§ **GOAL OF THE EXERCISE**
Exactly how many lines in the entries contain "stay"? Give that number alone.

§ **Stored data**

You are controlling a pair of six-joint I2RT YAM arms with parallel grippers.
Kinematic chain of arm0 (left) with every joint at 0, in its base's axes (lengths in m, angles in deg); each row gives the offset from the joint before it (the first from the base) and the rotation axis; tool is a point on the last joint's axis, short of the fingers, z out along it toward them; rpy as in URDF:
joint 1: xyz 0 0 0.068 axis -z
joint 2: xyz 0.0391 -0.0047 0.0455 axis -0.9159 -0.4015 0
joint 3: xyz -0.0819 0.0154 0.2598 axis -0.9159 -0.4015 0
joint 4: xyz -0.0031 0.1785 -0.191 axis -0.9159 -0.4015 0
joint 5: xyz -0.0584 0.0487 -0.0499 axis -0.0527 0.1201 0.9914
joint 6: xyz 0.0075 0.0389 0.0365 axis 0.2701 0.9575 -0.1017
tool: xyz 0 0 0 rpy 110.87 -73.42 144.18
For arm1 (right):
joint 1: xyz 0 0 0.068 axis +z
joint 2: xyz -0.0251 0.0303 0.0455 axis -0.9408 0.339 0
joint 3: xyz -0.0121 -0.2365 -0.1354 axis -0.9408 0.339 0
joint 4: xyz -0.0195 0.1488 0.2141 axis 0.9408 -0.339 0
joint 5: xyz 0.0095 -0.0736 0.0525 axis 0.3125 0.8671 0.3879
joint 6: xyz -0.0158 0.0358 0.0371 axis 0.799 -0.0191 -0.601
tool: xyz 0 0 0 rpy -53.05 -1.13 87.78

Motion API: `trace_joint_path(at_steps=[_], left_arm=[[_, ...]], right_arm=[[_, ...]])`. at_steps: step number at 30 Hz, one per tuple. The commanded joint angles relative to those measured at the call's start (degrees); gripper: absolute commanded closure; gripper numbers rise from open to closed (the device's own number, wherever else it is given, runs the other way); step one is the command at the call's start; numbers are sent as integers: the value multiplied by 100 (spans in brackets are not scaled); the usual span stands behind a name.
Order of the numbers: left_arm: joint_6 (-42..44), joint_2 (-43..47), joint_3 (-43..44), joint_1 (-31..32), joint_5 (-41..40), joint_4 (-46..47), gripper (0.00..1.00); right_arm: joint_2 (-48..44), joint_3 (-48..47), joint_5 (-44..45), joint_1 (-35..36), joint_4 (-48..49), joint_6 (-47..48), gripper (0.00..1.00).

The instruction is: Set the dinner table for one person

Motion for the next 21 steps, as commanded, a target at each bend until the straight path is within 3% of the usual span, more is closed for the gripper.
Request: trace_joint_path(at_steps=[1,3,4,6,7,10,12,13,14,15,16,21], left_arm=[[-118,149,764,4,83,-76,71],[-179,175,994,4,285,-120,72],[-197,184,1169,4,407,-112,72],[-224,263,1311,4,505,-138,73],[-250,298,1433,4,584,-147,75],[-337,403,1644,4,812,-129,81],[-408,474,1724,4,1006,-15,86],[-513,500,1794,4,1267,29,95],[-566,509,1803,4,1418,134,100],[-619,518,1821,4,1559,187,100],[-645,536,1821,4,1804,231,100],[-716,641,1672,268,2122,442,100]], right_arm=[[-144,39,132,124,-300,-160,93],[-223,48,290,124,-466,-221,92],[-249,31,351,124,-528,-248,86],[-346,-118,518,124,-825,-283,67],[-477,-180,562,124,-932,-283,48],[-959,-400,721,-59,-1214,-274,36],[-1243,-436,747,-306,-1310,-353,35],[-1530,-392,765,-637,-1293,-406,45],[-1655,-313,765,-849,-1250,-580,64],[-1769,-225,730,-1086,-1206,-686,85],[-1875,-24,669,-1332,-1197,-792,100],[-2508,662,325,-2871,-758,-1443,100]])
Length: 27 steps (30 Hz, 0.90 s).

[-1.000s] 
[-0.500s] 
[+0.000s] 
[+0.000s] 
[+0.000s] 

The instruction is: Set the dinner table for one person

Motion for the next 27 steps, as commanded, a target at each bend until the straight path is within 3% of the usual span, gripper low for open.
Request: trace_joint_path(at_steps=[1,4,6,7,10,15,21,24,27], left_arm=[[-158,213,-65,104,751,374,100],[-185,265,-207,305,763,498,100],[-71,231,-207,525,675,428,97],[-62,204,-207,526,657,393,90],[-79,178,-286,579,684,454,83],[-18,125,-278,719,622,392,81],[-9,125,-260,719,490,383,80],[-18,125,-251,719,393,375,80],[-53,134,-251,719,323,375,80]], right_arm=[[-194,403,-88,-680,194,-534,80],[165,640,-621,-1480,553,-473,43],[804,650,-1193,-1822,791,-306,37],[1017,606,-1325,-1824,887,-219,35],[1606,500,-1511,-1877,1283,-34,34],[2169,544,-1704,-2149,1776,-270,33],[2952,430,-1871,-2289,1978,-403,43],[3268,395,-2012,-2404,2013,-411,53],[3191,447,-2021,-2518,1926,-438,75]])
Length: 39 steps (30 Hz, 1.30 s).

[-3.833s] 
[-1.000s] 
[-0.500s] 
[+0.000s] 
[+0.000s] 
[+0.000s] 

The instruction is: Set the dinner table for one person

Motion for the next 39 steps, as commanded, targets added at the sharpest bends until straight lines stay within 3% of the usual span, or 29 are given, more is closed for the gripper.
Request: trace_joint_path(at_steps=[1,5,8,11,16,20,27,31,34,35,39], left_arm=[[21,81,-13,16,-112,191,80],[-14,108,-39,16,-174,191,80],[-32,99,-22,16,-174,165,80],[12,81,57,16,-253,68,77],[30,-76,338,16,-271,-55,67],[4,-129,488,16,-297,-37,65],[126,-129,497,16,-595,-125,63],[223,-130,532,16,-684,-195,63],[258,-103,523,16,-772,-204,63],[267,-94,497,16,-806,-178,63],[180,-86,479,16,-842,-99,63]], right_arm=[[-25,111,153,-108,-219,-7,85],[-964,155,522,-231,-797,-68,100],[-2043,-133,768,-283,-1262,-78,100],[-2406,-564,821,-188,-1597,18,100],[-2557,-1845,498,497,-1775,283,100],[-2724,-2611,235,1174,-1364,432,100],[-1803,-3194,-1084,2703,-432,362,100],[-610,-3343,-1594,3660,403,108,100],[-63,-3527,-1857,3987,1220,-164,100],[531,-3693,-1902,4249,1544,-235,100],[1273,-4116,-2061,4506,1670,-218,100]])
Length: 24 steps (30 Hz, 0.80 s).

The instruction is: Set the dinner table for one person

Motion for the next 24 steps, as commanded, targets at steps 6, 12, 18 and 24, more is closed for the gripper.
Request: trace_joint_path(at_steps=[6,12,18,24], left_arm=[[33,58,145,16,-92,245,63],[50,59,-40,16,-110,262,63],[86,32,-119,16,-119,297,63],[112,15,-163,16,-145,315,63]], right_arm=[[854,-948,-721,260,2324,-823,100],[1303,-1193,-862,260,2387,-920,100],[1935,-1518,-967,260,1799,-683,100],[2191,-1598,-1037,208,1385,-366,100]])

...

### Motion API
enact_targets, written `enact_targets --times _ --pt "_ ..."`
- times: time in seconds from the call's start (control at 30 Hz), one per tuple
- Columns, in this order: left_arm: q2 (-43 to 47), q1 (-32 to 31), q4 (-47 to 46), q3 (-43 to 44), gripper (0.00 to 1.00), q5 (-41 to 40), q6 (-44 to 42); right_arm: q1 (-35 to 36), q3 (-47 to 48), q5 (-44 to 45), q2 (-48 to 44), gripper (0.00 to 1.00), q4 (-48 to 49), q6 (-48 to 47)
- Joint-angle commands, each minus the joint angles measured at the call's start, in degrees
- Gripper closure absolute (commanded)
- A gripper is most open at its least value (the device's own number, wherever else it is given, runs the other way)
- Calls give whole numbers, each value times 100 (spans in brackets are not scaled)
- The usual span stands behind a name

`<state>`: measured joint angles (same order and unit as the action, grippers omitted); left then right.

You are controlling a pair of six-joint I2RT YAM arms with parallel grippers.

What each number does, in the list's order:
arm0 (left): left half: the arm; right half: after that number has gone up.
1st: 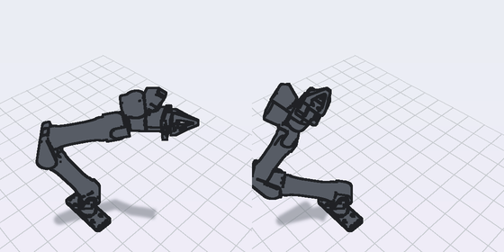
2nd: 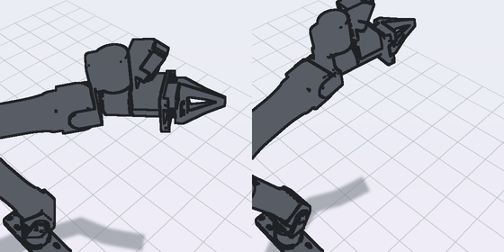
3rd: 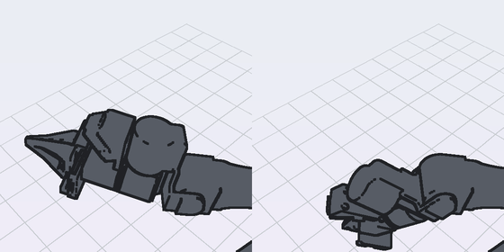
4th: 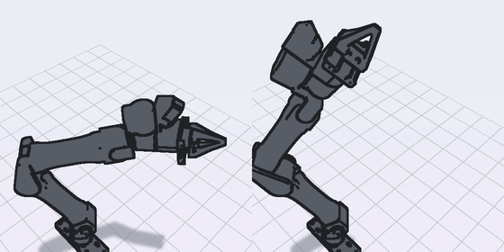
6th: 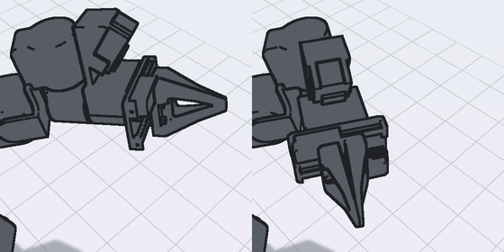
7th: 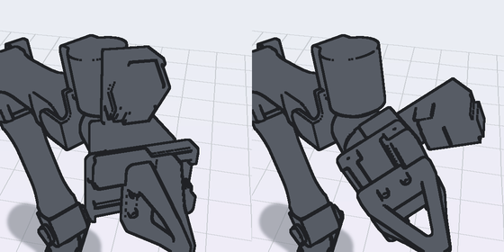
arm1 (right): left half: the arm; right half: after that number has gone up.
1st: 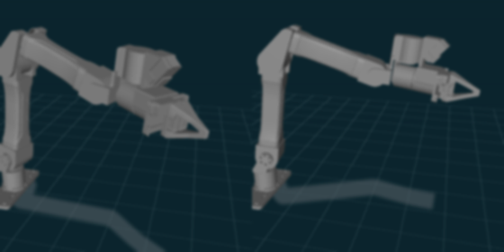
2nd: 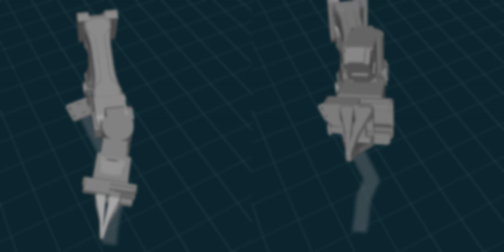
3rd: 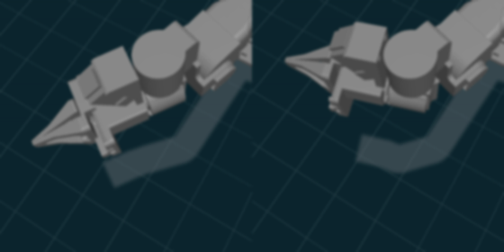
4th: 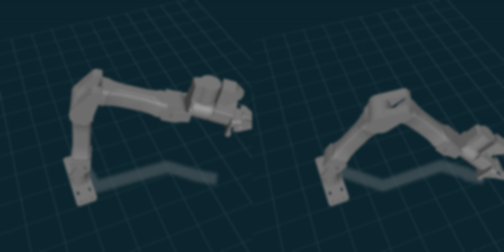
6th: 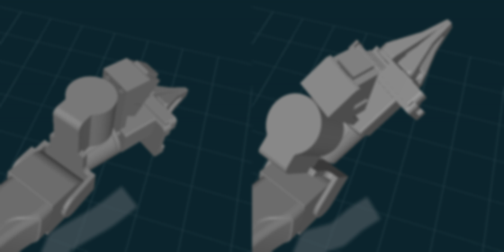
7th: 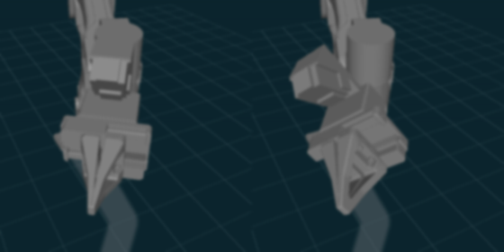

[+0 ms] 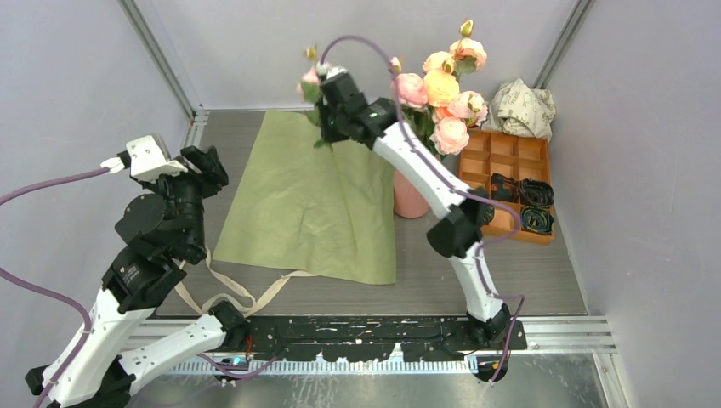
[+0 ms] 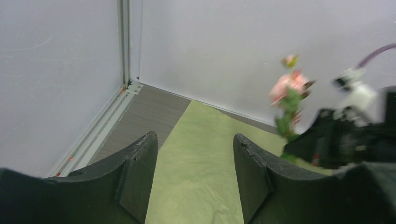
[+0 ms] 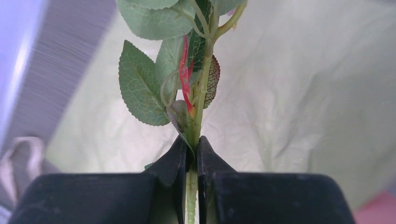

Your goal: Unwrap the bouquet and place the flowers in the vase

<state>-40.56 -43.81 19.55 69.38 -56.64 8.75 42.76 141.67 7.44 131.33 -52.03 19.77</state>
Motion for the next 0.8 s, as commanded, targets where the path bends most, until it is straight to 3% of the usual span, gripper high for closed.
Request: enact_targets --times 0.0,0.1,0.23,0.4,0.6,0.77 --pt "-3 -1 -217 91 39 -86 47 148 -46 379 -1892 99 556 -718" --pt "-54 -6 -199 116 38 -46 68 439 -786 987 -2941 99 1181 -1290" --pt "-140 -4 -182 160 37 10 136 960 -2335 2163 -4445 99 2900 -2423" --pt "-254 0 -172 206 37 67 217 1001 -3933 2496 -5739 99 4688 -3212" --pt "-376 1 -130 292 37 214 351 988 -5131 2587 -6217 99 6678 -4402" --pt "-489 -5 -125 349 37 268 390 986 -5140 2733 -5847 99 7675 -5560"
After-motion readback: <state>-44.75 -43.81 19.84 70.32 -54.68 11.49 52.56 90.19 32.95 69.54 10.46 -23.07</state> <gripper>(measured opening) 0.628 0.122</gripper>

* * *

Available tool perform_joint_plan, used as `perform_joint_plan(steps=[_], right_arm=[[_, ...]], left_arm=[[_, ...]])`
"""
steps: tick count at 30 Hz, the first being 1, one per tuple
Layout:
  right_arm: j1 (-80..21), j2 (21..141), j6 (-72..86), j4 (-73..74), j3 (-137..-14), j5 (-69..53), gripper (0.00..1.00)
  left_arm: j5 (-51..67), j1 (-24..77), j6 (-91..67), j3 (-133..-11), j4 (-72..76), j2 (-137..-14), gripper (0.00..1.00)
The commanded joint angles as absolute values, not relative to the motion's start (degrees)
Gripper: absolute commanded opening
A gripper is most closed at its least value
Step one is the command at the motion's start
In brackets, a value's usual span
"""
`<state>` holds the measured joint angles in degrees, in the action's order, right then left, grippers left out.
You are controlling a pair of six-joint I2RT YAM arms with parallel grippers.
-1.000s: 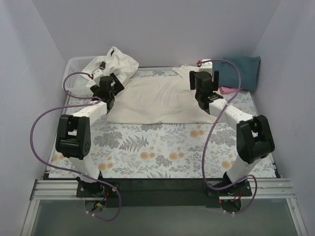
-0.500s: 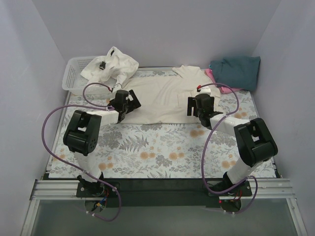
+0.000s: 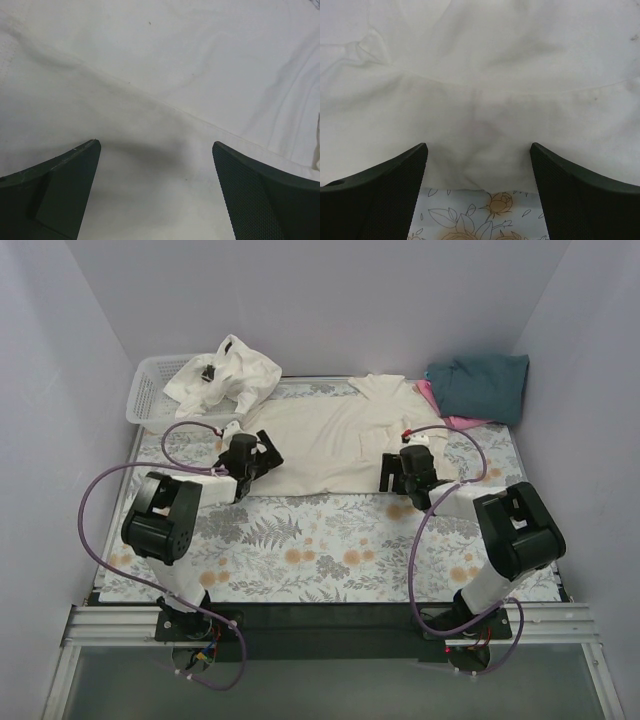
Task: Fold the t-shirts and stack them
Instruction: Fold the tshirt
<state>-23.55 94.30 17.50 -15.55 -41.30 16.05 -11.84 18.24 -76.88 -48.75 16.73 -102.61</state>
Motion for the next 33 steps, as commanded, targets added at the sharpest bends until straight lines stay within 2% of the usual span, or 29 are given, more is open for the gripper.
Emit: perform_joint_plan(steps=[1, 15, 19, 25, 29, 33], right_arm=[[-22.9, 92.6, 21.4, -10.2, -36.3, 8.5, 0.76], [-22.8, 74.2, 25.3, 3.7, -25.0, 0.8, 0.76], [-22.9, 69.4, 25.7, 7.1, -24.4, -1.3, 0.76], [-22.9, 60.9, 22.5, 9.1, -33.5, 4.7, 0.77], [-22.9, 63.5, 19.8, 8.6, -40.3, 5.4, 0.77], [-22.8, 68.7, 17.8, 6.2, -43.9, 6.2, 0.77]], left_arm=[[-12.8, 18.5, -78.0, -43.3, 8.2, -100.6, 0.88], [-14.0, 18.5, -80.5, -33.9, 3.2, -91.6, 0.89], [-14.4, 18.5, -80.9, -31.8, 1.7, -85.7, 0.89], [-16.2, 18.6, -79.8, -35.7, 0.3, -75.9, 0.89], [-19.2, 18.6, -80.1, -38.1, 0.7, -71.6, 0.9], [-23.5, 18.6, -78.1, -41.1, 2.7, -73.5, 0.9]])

§ **OUTPUT FOR THIS TASK**
2